Dungeness Bay has been home to oyster farms since at least the 1960s, and the Jamestown-S’Klallam Tribe has been farming oysters there since 1990.

In 2005, the tribe closed the farm because the bay was so polluted with fecal coliform. That pollution came from agriculture, animal and pet waste, and leaking septic tanks.

For more than a decade, the tribe worked with the county and other partners to line irrigation ditches, repair septic systems, and install vegetation and filter strips until the bay’s water quality had improved enough that the tribe decided it was time to reopen its oyster farm.

“Tribal elders really wanted to see an opportunity for citizens to earn a living from the sea, most especially in Dungeness Bay,” said Hansi Hals, with the tribe’s Natural Resources Department.
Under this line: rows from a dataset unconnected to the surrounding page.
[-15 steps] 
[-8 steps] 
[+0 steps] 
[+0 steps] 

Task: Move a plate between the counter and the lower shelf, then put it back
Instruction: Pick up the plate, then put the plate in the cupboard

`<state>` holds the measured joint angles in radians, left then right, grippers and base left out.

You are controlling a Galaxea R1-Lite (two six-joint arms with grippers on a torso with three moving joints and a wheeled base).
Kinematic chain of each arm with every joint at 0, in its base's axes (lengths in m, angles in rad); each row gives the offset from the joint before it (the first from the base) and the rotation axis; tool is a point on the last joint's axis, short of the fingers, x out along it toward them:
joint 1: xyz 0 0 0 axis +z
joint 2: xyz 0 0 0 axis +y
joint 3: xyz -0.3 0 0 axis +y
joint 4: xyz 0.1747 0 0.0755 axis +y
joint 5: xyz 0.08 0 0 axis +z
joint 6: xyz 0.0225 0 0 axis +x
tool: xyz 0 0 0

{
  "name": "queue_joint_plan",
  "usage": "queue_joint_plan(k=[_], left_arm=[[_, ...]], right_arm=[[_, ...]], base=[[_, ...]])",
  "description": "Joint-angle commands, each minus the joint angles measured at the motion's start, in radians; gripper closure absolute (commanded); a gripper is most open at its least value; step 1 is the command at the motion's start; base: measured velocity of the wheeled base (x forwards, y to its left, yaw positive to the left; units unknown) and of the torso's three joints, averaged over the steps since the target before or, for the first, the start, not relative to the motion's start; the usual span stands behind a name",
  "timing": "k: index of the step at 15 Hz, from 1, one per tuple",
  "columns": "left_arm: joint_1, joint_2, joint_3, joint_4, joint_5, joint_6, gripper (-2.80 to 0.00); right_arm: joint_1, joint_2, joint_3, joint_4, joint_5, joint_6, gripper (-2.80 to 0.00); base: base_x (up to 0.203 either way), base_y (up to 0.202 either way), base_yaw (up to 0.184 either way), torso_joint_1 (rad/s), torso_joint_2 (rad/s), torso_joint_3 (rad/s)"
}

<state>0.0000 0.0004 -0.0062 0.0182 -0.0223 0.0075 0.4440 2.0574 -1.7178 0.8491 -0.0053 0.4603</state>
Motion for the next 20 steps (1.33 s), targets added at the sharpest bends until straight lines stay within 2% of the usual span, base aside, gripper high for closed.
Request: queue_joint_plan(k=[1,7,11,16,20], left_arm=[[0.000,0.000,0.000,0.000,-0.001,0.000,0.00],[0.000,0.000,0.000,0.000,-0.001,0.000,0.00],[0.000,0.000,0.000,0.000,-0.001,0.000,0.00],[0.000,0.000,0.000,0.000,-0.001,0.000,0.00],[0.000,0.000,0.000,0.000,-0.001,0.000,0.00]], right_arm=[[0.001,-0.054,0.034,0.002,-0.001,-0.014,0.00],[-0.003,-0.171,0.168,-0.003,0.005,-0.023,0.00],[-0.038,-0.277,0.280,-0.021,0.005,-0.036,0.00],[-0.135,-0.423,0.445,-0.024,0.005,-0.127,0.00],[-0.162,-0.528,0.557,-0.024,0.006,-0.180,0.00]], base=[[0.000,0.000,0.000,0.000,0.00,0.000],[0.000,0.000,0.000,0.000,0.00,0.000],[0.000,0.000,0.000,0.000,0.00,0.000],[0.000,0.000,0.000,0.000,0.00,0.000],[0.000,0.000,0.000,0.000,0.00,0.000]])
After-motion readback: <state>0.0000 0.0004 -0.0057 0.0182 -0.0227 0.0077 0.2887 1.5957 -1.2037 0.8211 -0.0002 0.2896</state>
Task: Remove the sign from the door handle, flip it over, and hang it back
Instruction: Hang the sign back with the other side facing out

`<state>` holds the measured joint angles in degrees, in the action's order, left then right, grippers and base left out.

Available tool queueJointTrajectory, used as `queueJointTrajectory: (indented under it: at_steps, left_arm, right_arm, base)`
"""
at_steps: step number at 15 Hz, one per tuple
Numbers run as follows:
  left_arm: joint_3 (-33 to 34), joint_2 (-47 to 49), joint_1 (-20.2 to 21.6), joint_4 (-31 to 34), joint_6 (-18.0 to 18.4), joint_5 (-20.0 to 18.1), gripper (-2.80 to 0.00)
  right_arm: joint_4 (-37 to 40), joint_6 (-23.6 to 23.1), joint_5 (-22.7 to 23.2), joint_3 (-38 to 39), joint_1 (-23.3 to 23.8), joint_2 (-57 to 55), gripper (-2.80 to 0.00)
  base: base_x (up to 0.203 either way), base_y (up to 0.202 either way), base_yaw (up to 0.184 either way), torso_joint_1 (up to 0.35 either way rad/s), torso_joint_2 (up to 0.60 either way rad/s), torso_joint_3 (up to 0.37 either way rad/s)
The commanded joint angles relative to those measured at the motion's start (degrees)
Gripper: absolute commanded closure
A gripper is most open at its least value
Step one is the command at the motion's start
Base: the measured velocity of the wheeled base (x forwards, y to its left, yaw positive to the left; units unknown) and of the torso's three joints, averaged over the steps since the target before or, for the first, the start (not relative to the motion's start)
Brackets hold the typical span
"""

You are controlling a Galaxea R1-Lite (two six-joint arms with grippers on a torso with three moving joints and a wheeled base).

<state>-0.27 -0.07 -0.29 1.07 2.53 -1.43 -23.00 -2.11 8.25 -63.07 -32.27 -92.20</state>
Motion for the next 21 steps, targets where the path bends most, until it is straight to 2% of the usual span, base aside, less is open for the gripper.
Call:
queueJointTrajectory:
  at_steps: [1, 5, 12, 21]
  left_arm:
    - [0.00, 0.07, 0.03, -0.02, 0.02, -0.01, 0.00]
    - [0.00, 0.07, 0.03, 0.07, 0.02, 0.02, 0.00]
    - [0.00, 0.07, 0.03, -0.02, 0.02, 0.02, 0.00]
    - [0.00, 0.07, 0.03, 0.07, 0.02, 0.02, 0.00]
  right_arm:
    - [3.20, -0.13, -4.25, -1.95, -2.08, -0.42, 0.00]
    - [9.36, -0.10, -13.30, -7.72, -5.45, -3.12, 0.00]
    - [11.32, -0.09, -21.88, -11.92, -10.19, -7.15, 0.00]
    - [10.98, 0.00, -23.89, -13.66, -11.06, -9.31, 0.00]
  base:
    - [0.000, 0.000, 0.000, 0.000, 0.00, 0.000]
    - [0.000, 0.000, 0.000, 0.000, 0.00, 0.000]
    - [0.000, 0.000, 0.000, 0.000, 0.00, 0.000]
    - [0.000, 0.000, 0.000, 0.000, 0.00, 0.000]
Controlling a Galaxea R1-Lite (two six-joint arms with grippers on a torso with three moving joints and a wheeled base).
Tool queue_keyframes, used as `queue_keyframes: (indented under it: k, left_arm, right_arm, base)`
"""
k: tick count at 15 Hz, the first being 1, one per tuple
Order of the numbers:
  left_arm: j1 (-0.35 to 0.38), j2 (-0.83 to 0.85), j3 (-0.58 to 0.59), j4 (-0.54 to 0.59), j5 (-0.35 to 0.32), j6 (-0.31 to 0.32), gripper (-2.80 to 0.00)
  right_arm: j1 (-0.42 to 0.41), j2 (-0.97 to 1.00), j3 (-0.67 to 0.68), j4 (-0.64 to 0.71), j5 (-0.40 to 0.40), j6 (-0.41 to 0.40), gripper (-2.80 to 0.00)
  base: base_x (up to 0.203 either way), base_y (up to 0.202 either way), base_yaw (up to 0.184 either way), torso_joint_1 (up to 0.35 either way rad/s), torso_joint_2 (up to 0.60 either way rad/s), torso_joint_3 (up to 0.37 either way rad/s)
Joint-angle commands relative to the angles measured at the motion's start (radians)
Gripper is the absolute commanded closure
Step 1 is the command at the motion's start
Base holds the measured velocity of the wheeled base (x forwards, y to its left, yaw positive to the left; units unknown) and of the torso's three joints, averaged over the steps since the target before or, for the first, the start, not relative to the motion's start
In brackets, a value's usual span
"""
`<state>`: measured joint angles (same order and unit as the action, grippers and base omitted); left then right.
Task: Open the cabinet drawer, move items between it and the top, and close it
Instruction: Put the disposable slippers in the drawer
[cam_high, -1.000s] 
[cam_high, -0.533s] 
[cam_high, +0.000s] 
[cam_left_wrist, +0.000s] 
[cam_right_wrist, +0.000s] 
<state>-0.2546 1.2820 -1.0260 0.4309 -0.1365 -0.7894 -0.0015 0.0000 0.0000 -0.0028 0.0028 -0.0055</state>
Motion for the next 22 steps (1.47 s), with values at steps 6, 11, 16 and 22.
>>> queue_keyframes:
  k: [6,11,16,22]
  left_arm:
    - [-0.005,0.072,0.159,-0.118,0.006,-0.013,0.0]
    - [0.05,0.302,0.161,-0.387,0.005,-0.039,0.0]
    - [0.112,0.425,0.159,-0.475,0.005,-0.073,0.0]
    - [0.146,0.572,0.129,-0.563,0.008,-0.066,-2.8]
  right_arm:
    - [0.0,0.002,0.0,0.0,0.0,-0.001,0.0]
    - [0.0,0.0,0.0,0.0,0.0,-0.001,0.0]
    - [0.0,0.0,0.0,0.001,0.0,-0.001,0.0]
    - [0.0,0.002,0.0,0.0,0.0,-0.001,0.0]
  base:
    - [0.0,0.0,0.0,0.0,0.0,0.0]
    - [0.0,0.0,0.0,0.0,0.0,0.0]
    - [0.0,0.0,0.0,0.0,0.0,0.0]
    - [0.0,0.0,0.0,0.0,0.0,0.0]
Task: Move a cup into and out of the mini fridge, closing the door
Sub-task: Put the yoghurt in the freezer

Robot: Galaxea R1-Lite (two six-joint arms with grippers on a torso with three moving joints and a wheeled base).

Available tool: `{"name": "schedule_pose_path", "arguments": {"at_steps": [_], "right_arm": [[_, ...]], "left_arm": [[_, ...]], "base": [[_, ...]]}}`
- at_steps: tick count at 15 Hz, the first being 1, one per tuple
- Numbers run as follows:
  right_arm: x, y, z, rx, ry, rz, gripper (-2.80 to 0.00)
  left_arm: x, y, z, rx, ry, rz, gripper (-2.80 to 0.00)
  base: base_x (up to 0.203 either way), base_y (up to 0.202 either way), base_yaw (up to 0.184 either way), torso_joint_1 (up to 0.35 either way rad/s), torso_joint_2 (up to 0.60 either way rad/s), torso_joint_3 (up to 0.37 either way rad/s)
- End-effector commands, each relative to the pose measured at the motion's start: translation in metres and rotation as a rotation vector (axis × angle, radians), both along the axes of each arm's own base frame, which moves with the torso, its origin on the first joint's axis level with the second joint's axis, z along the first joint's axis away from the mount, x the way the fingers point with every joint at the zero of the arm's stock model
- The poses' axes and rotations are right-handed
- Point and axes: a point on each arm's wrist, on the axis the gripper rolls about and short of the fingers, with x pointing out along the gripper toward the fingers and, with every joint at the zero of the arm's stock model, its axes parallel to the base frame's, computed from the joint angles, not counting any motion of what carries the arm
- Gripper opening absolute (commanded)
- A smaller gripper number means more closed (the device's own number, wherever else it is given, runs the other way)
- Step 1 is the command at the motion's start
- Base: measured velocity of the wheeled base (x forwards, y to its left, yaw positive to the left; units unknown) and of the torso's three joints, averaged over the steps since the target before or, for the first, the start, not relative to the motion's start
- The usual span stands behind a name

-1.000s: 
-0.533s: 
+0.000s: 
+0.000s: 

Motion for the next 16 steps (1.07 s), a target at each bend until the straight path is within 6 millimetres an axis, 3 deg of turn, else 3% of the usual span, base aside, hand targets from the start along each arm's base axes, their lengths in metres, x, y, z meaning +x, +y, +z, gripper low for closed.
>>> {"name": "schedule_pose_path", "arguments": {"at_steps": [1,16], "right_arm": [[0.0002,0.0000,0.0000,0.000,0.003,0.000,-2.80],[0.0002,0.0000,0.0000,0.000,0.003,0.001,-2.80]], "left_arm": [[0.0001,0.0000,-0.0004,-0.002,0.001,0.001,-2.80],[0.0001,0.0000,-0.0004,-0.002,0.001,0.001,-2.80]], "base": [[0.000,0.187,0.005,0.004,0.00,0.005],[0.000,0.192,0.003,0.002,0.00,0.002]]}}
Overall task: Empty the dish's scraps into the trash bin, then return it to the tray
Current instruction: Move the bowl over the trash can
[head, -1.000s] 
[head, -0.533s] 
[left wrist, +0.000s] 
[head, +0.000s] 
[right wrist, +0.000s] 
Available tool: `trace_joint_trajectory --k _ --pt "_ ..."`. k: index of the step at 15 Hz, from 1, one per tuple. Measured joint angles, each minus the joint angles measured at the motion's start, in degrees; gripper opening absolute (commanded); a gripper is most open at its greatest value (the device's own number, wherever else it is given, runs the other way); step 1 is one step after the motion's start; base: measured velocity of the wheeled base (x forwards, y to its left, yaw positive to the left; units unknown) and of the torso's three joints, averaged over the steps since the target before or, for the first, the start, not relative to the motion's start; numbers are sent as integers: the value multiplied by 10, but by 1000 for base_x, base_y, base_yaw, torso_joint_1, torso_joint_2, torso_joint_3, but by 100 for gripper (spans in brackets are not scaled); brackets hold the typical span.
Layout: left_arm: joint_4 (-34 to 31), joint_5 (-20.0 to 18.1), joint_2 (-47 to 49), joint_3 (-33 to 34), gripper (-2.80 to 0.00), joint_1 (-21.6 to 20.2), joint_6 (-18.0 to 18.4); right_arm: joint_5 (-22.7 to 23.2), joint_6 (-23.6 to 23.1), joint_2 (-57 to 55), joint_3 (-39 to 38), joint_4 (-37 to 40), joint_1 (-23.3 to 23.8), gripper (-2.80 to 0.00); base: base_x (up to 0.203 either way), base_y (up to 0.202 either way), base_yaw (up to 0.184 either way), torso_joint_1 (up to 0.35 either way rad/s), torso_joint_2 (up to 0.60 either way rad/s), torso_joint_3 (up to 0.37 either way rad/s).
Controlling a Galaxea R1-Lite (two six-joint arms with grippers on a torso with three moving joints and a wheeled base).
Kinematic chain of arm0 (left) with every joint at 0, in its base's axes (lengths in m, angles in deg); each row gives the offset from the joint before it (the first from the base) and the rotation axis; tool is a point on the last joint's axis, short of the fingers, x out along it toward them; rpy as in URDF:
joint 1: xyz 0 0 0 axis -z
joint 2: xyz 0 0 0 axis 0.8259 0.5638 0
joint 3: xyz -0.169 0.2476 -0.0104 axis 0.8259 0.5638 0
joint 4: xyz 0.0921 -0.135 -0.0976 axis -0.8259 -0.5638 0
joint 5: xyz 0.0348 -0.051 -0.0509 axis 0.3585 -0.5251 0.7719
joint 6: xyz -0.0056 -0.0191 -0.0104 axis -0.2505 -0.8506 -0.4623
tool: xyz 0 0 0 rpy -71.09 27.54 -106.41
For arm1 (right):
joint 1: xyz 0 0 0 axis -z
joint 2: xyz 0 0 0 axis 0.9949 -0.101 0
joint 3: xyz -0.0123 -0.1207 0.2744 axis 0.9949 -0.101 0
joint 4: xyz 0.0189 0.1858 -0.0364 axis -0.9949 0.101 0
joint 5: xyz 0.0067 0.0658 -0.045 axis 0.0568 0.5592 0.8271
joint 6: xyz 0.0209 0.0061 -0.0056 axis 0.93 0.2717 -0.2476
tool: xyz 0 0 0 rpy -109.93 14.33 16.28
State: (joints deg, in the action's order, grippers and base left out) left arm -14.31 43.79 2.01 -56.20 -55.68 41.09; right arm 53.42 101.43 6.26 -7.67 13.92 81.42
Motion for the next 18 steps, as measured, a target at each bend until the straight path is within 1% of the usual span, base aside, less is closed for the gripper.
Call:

“This was a way that elders just saw, like, ‘Let’s reconnect with our ancestral bay.'”

Critics of the plan say the bags anchored to the seafloor could damage the eelgrass beds that are home to juvenile salmon and steelhead, and that the presence of oyster bags and anchors, as well as employees in boats maintaining the farm, would damage the natural character of the shoreline and the wildlife refuge.

But Hals said the bags would be anchored far from eelgrass beds, employee presence would be minimal, and the farm could provide food for birds.

The tribe’s “vested interest is in stewardship and restoration and exceeding environmental standards,” Hals said, “because this is the tribe’s homeland and home waters.”

To reopen the farm, the tribe needs two permits from Clallam County.

The Clallam County Department of Community Development recommended that the hearing examiner deny the permits because the stretch of shoreline in question is supposed to be “natural" and the farm would conflict with that.

The hearing examiner will announce his decision by Monday, December 23.

After that, the Department of Ecology will review the decision, and it can be appealed.

The tribe also needs an additional permit from the Army Corps of Engineers.